▶ **Directions**:
Find every line below that contains the word "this" and copy it out.

▶ **Dataset content**:
BEGIN
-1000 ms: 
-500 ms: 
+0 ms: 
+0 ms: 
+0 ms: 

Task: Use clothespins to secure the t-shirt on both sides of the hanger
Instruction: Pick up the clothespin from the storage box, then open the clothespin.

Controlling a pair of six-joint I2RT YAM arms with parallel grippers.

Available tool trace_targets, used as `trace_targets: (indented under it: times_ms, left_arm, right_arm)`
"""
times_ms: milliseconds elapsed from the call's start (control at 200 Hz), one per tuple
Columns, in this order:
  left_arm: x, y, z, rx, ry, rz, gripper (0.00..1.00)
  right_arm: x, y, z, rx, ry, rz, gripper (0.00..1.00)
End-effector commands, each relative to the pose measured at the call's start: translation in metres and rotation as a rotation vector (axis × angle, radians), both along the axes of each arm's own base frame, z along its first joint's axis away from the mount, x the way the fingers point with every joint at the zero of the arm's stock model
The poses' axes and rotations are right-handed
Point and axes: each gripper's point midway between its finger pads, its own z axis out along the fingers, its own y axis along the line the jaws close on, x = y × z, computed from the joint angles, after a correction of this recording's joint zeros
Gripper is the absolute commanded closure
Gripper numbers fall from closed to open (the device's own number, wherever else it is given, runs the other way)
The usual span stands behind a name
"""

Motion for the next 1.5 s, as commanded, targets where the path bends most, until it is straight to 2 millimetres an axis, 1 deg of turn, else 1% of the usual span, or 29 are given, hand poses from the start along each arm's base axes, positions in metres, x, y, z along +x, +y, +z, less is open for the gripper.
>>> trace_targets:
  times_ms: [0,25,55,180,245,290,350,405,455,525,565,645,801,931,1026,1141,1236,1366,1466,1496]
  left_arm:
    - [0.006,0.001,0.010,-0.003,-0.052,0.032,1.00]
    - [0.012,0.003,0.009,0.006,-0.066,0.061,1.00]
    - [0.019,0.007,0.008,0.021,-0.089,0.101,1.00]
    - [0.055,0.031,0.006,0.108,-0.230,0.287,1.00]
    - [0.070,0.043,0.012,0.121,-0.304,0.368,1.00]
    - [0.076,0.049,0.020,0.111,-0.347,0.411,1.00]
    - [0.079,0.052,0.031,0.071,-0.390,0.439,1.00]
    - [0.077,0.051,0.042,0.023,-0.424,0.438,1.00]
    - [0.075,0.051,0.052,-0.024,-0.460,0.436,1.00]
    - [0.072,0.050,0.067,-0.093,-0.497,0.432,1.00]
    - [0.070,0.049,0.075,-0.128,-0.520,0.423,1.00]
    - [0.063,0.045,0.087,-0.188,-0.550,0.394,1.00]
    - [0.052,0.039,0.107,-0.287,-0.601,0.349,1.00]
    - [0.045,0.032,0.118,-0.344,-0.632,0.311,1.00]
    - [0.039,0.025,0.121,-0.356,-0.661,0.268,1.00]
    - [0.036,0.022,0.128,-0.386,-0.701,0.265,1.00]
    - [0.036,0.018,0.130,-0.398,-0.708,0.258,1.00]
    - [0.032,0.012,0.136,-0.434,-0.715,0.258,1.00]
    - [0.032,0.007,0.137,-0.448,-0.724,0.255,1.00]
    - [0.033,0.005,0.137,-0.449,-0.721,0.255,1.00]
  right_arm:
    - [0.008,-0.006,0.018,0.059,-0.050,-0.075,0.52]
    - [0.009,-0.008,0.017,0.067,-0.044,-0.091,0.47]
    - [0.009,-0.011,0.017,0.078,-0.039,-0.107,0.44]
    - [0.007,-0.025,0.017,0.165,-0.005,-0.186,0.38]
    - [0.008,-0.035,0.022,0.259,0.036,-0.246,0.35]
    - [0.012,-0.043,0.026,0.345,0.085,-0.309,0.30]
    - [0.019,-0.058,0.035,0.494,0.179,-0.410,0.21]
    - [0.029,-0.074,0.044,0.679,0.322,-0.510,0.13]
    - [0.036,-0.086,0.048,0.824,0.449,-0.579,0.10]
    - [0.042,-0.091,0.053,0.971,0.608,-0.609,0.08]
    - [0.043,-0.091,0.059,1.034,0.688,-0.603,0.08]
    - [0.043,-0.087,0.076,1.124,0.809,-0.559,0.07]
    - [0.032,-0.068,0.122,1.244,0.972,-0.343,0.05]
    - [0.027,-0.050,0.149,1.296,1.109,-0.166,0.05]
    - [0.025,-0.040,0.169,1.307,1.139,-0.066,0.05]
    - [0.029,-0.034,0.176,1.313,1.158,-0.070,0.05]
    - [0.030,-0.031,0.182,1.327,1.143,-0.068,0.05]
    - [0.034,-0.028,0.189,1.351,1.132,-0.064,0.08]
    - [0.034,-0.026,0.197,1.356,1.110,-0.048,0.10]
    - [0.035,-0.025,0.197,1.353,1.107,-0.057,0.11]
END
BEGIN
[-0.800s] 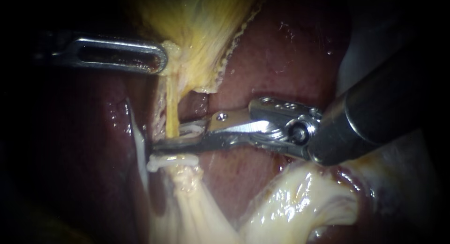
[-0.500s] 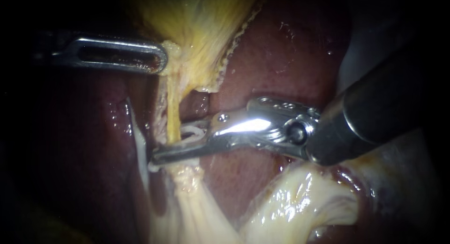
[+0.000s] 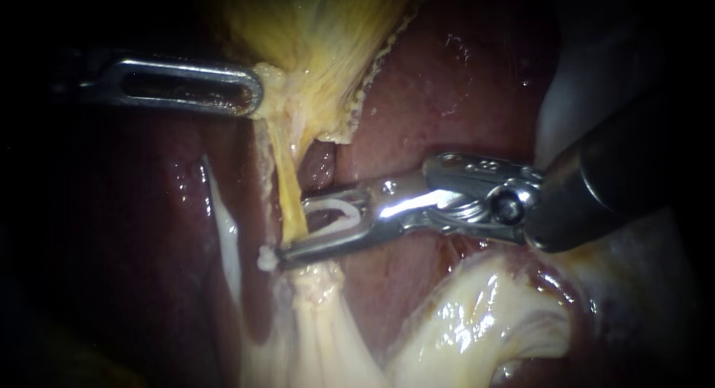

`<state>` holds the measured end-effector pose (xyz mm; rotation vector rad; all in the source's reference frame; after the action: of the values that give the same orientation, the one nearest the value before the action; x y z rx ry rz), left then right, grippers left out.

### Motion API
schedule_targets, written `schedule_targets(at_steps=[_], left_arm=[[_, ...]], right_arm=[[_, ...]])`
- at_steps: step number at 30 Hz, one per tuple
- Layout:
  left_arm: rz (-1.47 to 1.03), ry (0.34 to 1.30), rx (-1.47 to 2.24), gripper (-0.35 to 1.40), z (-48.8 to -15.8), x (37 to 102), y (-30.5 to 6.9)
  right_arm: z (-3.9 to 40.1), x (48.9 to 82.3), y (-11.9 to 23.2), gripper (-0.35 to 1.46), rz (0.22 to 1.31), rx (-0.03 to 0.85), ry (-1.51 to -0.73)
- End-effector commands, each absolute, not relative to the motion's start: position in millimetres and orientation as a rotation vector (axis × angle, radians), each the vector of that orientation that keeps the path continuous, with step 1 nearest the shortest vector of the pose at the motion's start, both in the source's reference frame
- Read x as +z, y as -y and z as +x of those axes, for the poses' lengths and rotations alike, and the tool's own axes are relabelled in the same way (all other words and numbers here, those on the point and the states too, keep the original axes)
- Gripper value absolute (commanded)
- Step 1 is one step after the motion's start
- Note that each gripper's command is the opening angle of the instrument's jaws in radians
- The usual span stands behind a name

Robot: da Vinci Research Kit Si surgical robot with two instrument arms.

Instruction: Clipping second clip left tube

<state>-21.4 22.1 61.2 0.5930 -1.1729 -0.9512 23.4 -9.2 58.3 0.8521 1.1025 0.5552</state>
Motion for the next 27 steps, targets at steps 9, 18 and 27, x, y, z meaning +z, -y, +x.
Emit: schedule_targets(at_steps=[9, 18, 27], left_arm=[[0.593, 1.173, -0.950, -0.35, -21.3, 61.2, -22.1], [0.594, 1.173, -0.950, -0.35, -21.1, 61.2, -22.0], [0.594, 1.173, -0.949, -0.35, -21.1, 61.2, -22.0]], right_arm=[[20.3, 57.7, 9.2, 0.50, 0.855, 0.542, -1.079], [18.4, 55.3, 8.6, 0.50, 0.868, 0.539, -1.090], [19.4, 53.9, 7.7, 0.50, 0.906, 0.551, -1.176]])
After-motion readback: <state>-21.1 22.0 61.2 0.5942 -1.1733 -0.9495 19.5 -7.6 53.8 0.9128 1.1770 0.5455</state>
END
▶ **Response to the exercise**:
Columns, in this order:
Point and axes: each gripper's point midway between its finger pads, its own z axis out along the fingers, its own y axis along the line the jaws close on, x = y × z, computed from the joint angles, after a correction of this recording's joint zeros

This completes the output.